You can use the <say-as interpret-as="number" format="cardinal"> tag to render a positive integer or decimal number in its cardinal format. Note that for numbers between 1000 and 9999, you must use commas in the numbers to prevent them from being interpreted as dates (this is a known bug/feature with the tool we use to parse the SSML).

EXAMPLES:

<say-as interpret-as="number" format="cardinal">5</say-as> would be rendered as “five”

<say-as interpret-as="number" format="cardinal">1,234</say-as> would be rendered as “one thousand two hundred and thirty-four”

<say-as interpret-as="number" format="cardinal">27.3</say-as> would be rendered as “twenty-seven point three”

<say-as interpret-as="number" format="cardinal">-7</say-as> would be rendered as “minus seven”

b. Ordinal

You can use the <say-as interpret-as="number" format="ordinal"> tag to render a positive integer number in its ordinal format. Note that for numbers between 1000 and 9999, you must use commas in the numbers to prevent them from being interpreted as dates (this is a known bug/feature with the tool we use to parse the SSML).

EXAMPLES:

<say-as interpret-as="number" format="ordinal">5</say-as> would be rendered as “fifth”

<say-as interpret-as="number" format="ordinal">1,234</say-as> would be rendered as “one thousand two hundred and thirty-fourth”

<say-as interpret-as="number" format="ordinal">33</say-as> would be rendered as “thirty-third”

c. Digits

You can use the <say-as interpret-as="number" format="digit"> tag to render a series of digits. Each digit must be separated by a space for the digits to be correctly rendered.

If you need to render a single number without any spaces as a series of digits (ex: 98765), see the Spell-Out section.

EXAMPLES:

<say-as interpret-as="number" format="digits">5</say-as> would be rendered as “five”

<say-as interpret-as="number" format="digits">1 2 3 4</say-as> would be rendered as “one two three four”

<say-as interpret-as="number" format="digits">3 3</say-as> would be rendered as “three three”

d. Year

You can use the <say-as interpret-as="number" format="year"> tag to render a positive integer number as a spoken year.

EXAMPLES:

<say-as interpret-as="number" format="year">2024</say-as> would be rendered as “twenty twenty-four”

<say-as interpret-as="number" format="year">2002</say-as> would be rendered as “two thousand and two”

<say-as interpret-as="number" format="year">1996</say-as> would be rendered as “nineteen ninety-six”

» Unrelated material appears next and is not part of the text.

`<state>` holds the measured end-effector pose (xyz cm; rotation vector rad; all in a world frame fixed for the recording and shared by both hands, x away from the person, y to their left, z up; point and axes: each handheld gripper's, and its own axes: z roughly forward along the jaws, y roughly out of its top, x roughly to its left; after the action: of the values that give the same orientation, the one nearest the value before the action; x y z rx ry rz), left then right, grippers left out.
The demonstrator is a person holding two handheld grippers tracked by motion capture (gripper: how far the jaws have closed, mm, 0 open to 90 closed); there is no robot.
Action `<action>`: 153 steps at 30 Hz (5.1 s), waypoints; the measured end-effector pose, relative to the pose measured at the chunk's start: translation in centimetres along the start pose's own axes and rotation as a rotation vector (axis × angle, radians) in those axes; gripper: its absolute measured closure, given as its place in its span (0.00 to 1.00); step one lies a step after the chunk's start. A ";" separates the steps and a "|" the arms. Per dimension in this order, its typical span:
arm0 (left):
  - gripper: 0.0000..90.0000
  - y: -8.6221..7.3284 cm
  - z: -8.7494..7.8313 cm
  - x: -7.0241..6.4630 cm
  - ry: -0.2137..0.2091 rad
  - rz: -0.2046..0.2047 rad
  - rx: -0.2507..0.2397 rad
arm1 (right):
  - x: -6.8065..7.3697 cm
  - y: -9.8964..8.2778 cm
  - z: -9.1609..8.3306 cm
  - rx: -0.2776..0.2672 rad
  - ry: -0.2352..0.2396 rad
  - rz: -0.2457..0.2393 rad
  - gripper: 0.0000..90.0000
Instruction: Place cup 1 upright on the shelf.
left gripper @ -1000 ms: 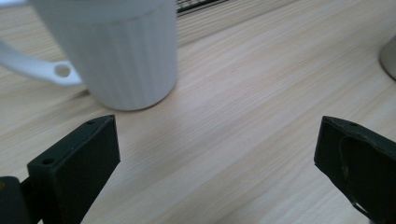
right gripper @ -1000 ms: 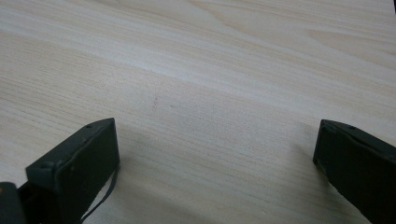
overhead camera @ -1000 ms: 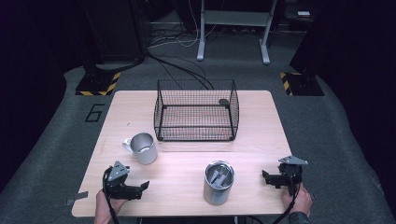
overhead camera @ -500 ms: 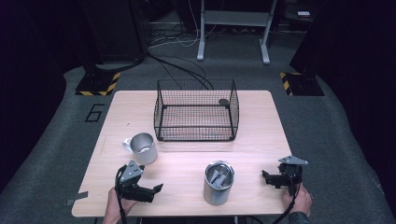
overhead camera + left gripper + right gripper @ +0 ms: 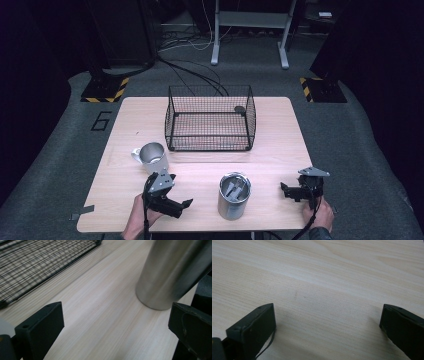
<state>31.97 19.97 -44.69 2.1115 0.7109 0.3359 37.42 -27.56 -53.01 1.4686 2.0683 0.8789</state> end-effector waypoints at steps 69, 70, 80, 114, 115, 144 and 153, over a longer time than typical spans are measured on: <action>0.00 7.5 7.6 -6.1 -0.311 0.082 -0.131 | 0.0 0.0 0.0 -0.001 0.002 -0.003 0.00; 0.00 7.5 7.7 -6.1 -0.314 0.087 -0.135 | 0.0 0.0 0.0 -0.001 0.002 -0.003 0.00; 0.01 7.6 8.1 -6.7 -0.281 0.094 -0.139 | 0.0 0.0 0.0 -0.001 0.002 -0.002 0.00; 0.04 8.3 6.4 -6.5 -0.233 0.172 -0.183 | 0.0 0.0 0.0 -0.001 0.002 -0.003 0.00; 0.04 8.8 5.7 -5.8 -0.202 0.167 -0.193 | 0.0 0.0 0.0 -0.001 0.002 -0.003 0.00; 0.04 10.7 3.9 -2.2 -0.111 0.132 -0.227 | 0.0 0.0 0.0 0.000 0.002 -0.003 0.00; 0.04 11.7 3.6 -1.2 -0.092 0.138 -0.233 | 0.0 0.0 0.0 -0.001 0.002 -0.003 0.00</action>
<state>37.03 11.44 -37.42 1.9440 0.4511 0.3757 37.44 -27.58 -53.01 1.4642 2.0711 0.8798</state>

<say-as interpret-as="number" format="year">512</say-as> would be rendered as “five twelve”

Spell-Out

You can use the <say-as interpret-as="spell-out"> tag to render a number as a series of digits, and to render special characters. All supported characters are listed in the examples below.

EXAMPLES:

<say-as interpret-as="spell-out">-</say-as> ( - ) would be rendered as “dash”

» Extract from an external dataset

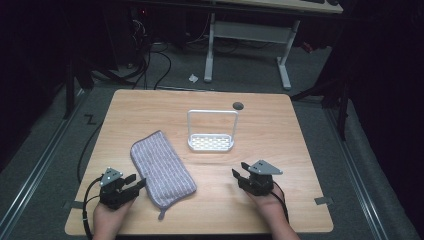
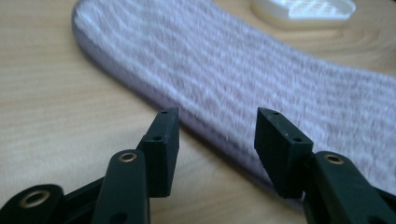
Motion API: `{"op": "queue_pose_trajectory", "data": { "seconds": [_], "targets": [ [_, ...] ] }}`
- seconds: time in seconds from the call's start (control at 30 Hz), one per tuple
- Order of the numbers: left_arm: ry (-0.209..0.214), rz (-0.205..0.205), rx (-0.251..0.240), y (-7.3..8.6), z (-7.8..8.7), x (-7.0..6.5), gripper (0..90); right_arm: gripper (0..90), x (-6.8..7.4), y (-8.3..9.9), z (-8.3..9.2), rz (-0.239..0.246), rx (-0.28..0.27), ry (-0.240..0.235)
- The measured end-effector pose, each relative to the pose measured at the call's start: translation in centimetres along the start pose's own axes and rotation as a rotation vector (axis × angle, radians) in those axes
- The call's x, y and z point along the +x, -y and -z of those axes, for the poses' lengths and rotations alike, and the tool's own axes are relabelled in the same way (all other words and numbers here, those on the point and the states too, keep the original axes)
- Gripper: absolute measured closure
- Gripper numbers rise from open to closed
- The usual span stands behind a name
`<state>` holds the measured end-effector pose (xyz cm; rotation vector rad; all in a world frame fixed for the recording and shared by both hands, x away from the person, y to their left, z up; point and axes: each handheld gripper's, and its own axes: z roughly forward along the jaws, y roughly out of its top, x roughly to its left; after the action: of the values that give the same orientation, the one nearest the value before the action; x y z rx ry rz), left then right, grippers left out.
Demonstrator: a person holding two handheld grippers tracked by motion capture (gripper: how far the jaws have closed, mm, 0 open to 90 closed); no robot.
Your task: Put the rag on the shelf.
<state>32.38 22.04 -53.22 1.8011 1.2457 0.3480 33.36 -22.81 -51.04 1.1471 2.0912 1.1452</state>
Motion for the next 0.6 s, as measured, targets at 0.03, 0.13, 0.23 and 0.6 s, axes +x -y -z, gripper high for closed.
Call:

<say-as interpret-as="spell-out">/</say-as> ( / ) would be rendered as “slash”

<say-as interpret-as="spell-out">+</say-as> ( + ) would be rendered as “plus”

<say-as interpret-as="spell-out">.</say-as> ( . ) would be rendered as “dot”

<say-as interpret-as="spell-out">*</say-as> ( * ) would be rendered as “star”

<say-as interpret-as="spell-out">@</say-as> ( @ ) would be rendered as “at”

<say-as interpret-as="spell-out">12345</say-as> would be rendered as “one two three four five”

Websites and Email Addresses

While rendering a website or email address is not supported as a single say-as tag, you can combine multiple say-as tags to render either type of data.

EXAMPLES:

support <say-as interpret-as="spell-out">@</say-as> free climb <say-as interpret-as="spell-out">.</say-as> com ([email protected]) would be rendered as “support at free climb dot com”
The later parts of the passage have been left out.